Это было все, что Алик припомнил из заученных слов, какими собирался встретить Шеву и которые должны были дать ей почувствовать, что он готов признать свою вину и вместе с тем прощает ей, что в присутствии стольких людей в троллейбусе так оскорбила его, и еще, что раньше не представлял себе, как сильно любит ее.
— У меня на пятницу два билета в Лужники, на венский балет.
Шева повела бровями, будто силилась что-то вспомнить, и молчала.
— Я скоро уезжаю навсегда, — он нежно взял ее за локоть.
Шева высвободила руку и подняла на него глаза. Только теперь увидел Алик, как сильно она изменилась. Черты похудевшего смуглого лица стали резче, острее, приобрели какое-то особенное выражение, что делало ее и более взрослой и более красивой. Только взгляд был такой же затуманенный, как всегда, когда она смотрела на него. Алик опять взял ее за руку и повторил:
— Я уезжаю… Будешь мне писать?
— Зачем?..
— Шева.
— Зачем? — против своей воли холодно и строго повторила она.

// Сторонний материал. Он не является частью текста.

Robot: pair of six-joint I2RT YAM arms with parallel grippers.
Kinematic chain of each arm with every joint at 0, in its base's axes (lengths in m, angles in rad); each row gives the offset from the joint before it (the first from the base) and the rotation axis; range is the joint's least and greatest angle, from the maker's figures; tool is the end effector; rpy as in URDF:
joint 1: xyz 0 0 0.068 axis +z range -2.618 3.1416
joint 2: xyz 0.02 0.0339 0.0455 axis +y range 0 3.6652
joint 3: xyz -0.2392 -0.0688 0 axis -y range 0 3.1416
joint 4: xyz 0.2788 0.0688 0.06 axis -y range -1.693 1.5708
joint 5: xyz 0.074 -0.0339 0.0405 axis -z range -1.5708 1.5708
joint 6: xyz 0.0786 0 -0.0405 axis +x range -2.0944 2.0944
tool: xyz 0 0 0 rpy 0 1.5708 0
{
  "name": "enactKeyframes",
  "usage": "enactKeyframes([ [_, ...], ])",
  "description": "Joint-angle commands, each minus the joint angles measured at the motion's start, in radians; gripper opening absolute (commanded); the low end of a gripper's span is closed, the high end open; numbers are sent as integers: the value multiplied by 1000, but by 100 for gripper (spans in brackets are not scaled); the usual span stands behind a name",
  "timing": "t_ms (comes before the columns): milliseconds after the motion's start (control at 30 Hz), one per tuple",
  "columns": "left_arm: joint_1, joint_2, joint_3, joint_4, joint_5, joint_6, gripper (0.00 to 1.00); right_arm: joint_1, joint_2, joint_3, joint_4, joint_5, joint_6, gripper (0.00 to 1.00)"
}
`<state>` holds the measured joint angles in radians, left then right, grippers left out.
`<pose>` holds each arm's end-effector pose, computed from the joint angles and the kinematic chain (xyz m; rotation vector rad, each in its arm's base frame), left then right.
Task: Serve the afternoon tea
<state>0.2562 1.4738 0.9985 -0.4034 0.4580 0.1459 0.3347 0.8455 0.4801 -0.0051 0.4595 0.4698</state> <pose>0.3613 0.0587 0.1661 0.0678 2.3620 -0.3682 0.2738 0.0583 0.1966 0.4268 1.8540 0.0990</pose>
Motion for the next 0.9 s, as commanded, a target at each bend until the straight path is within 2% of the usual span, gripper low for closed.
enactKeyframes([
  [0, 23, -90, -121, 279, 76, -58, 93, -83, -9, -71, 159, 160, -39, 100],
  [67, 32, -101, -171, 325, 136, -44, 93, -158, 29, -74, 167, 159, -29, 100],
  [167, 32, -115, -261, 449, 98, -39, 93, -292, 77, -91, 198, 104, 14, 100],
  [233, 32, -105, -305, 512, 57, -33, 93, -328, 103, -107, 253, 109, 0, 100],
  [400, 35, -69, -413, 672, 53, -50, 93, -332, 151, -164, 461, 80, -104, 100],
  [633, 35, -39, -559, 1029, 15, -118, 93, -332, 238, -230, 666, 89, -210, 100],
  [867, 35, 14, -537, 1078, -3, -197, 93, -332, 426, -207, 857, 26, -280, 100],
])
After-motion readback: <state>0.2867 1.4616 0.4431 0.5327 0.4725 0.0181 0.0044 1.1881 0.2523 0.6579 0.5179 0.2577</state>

Алик отступил от подъезда, круто, по-военному повернулся и ушел. Но по мере того как он удалялся, шаги его становились тише, медленней. Он словно ждал, что Шева его окликнет.
XVIII
Несколько часов спустя Алик сидел в высокой и длинной приемной директора геологического института, время от времени заглядывал в переписанное заявление, подходил к большой карте у окна, отыскивал в густой мешанине кружочков и сети линий у Карского моря заброшенную станцию Инта, снова и снова сравнивал далекий путь туда с дорогой в Кузбасс.
Девушка с льняными кудрями, сидевшая за столиком, уставленным телефонами, с приходом Алика потеряла способность улавливать, по какому телефону звонят. Несколько раз прошлась она к книжному шкафу, чтобы вошедший студент увидел, какие у нее крепкие, стройные ноги, как игриво и легко переступает ими. Ее не очень занимало, что могут подумать о ней посетители, что означают их чуть скрытые улыбки. Она хотела одного — понравиться вошедшему студенту с большими задумчивыми глазами. Это была девушка из числа тех, кто подыскивают себе работу в местах, где легче найти жениха. Самое подходящее — должность секретарши директора. Кругом всегда множество народу, каждый старается завязать знакомство. Где еще можно встретить столько молодых людей с будущим, как в институте?
То, что посетители заметили сразу же по приходе Алика, сам Алик стал замечать лишь после того, как девушка не очень учтиво ответила кому-то по телефону: «Нет, нет, Елена Дмитриевна сегодня не принимает, Елена Дмитриевна в министерстве. Позвоните в конце недели». Положив трубку, она обратилась к Алику мягким и все же неприятным голосом:
— Вас Елена Дмитриевна примет. Ваша фамилия, кажется, Сивер? Очень знакомая фамилия. Никак не вспомню, откуда, где… Ваша очередь после этого гражданина.